The thing that was special about our relationship: I was doing a couple of episodes. I came to him. I had some ideas, some above-my-pay-grade ideas about the nature and tone of the show. A lot of people were scared of him not because he was a mean guy — he always had an open door — but they were intimidated because they thought, “He’s Steven Bochco.” But I thought, if I were him I’d want to hear them, so I pitched them, and it was a great evolution of our relationship. He liked that I cared enough to go to him, and it started a great friendship.

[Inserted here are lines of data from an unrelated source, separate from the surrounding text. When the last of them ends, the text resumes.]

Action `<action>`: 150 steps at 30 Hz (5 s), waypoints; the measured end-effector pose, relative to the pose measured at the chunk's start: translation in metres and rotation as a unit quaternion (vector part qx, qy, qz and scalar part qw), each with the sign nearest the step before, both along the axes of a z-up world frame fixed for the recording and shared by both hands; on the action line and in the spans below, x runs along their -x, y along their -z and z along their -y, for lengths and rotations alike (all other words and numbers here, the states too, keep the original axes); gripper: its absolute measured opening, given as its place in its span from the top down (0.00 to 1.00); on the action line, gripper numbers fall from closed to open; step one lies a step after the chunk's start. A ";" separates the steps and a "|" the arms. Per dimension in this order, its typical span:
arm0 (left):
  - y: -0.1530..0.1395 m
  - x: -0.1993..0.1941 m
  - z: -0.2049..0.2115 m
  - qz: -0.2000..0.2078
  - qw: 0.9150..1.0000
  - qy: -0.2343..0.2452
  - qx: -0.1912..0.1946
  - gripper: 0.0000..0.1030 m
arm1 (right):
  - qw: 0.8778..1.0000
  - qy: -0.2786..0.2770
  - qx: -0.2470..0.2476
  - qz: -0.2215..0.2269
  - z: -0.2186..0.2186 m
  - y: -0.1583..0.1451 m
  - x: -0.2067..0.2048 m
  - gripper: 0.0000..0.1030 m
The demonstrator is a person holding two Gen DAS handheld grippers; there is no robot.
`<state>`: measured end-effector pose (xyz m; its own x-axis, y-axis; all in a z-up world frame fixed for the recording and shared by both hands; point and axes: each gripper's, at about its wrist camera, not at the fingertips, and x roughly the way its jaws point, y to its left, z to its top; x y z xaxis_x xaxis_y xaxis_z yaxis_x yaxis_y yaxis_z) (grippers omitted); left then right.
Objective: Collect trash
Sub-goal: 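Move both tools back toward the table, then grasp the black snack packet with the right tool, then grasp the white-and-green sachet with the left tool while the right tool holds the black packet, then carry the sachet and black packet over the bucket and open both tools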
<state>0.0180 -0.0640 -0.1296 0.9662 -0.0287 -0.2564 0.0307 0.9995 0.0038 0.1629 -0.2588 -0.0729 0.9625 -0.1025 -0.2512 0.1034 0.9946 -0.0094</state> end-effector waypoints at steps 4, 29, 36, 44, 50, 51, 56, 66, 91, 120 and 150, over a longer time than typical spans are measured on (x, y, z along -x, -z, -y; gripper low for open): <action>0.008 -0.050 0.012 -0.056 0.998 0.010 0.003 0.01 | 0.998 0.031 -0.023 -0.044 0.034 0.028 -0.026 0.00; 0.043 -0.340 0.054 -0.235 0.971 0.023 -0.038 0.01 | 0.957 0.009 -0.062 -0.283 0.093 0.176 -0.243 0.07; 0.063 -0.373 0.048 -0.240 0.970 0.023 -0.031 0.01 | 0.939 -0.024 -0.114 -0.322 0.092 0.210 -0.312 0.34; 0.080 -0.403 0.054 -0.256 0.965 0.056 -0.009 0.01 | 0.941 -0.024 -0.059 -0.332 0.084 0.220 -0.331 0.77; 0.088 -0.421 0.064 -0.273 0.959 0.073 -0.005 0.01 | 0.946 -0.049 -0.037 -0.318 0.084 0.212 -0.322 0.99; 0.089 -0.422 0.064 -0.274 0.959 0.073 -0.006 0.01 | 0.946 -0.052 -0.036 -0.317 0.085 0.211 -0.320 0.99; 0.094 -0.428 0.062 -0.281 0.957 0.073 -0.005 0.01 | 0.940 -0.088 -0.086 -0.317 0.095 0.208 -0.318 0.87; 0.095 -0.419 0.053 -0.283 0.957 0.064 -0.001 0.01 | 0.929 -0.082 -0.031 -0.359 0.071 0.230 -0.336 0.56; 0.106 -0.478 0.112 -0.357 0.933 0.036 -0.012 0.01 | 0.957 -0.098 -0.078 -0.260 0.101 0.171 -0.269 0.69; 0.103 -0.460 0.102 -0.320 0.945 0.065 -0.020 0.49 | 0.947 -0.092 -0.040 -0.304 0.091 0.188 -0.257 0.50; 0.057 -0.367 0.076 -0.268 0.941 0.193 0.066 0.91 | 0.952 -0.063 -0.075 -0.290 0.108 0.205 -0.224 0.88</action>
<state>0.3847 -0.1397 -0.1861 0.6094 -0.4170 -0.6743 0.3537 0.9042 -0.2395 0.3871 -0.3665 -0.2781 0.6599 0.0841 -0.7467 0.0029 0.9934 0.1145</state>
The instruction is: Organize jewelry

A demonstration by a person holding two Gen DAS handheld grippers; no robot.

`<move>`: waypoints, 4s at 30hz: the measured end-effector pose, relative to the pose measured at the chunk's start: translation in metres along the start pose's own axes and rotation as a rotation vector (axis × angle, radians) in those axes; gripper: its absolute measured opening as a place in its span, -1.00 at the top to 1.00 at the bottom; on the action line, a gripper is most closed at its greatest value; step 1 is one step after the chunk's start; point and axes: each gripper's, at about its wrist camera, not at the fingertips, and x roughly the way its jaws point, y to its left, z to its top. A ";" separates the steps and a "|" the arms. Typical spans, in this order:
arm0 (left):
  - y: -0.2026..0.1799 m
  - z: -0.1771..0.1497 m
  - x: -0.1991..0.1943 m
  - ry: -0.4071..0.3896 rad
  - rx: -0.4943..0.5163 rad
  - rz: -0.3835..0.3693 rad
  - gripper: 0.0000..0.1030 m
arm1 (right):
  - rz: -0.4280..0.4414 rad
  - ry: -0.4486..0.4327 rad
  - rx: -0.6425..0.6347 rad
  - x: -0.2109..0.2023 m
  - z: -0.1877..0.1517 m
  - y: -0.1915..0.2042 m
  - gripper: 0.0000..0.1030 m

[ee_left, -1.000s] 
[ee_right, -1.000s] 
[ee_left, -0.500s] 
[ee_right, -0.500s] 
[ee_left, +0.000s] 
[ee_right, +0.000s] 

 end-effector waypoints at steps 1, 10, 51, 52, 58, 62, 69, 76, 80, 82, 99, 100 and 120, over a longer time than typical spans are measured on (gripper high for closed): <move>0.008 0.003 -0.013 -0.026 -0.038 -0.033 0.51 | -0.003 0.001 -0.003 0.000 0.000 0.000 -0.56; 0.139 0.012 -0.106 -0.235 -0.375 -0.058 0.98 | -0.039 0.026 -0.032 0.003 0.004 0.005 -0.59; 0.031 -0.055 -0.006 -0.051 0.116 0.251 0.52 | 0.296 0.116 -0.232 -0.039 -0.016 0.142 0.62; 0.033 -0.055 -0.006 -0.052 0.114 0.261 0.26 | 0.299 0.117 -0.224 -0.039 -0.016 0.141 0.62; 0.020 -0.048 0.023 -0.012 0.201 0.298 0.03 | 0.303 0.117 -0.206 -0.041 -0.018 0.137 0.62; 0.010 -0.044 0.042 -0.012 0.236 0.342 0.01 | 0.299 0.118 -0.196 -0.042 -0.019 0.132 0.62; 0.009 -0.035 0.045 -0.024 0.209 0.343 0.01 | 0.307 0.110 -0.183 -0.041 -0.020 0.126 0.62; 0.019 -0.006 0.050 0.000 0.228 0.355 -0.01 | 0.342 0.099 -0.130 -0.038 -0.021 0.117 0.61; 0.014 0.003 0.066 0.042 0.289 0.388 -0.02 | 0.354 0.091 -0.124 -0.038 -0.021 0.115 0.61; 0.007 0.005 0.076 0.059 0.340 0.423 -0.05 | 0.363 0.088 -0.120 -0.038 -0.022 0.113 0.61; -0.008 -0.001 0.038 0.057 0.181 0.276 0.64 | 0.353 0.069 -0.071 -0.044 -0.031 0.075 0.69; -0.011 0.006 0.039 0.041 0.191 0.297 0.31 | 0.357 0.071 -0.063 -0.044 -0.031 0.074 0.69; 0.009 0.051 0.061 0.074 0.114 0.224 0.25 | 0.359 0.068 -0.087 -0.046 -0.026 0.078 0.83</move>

I grew up watching Hill Street Blues, L.A. Law. They were revolutionary. You can’t just pull out one thing. You can’t just say he had diverse casting before it was cool. You can’t say he had an innovative camera style before anyone in mainstream television. He managed storylines like no one had before. It’s all of a piece. It’s not that he did one thing. He did all those things simultaneously. He was a complete innovator of the medium. I grew up an enormous fan of his.
With all that, there was no arrogance. No airs. He was very comfortable in own skin. But because he was comfortable in his own skin, he liked hearing new ideas and new insights. He was a guy with an insatiable curiosity about life, and for someone known for writing dramas he had an extraordinary sense of humor. I always came out ahead on the exchange. He was teaching me about the business, about how to function in Hollywood.
I can give you recent examples. When I was attached to Marshall as a producer, he had dinner with Paula Wagner, who was the lead on the property and also a college classmate of his. Paula was saying, “We just need to find a director for the project.” Steven told her, “You have a director!” She goes “What do you mean?” He goes, “Reggie! There’s no one better for the job!” He just talked me up with Paula, so she tells me, “Steven thinks you should do it. If you want to do it, you’re the director!” Which was just an incredible thing to do. It wasn’t any kind of plan — it just happened that way.
I remember going out to dinner at Ivy on the Shore with him and his wife and me and my date. When my date left the table to go to the bathroom, he turned to me with great intensity and said, “What are you doing? You need to marry that girl. She’s fantastic.” You look at your life and go, gosh, here we are, married for 15 years. We have two perfect children. And the urgency with which he said it — this is crazy. He enhanced my personal life, my professional life. He was a mentor and he was a friend. He was an exemplar of excellence the way he conducted himself personally and professionally. There’s something to aspire to.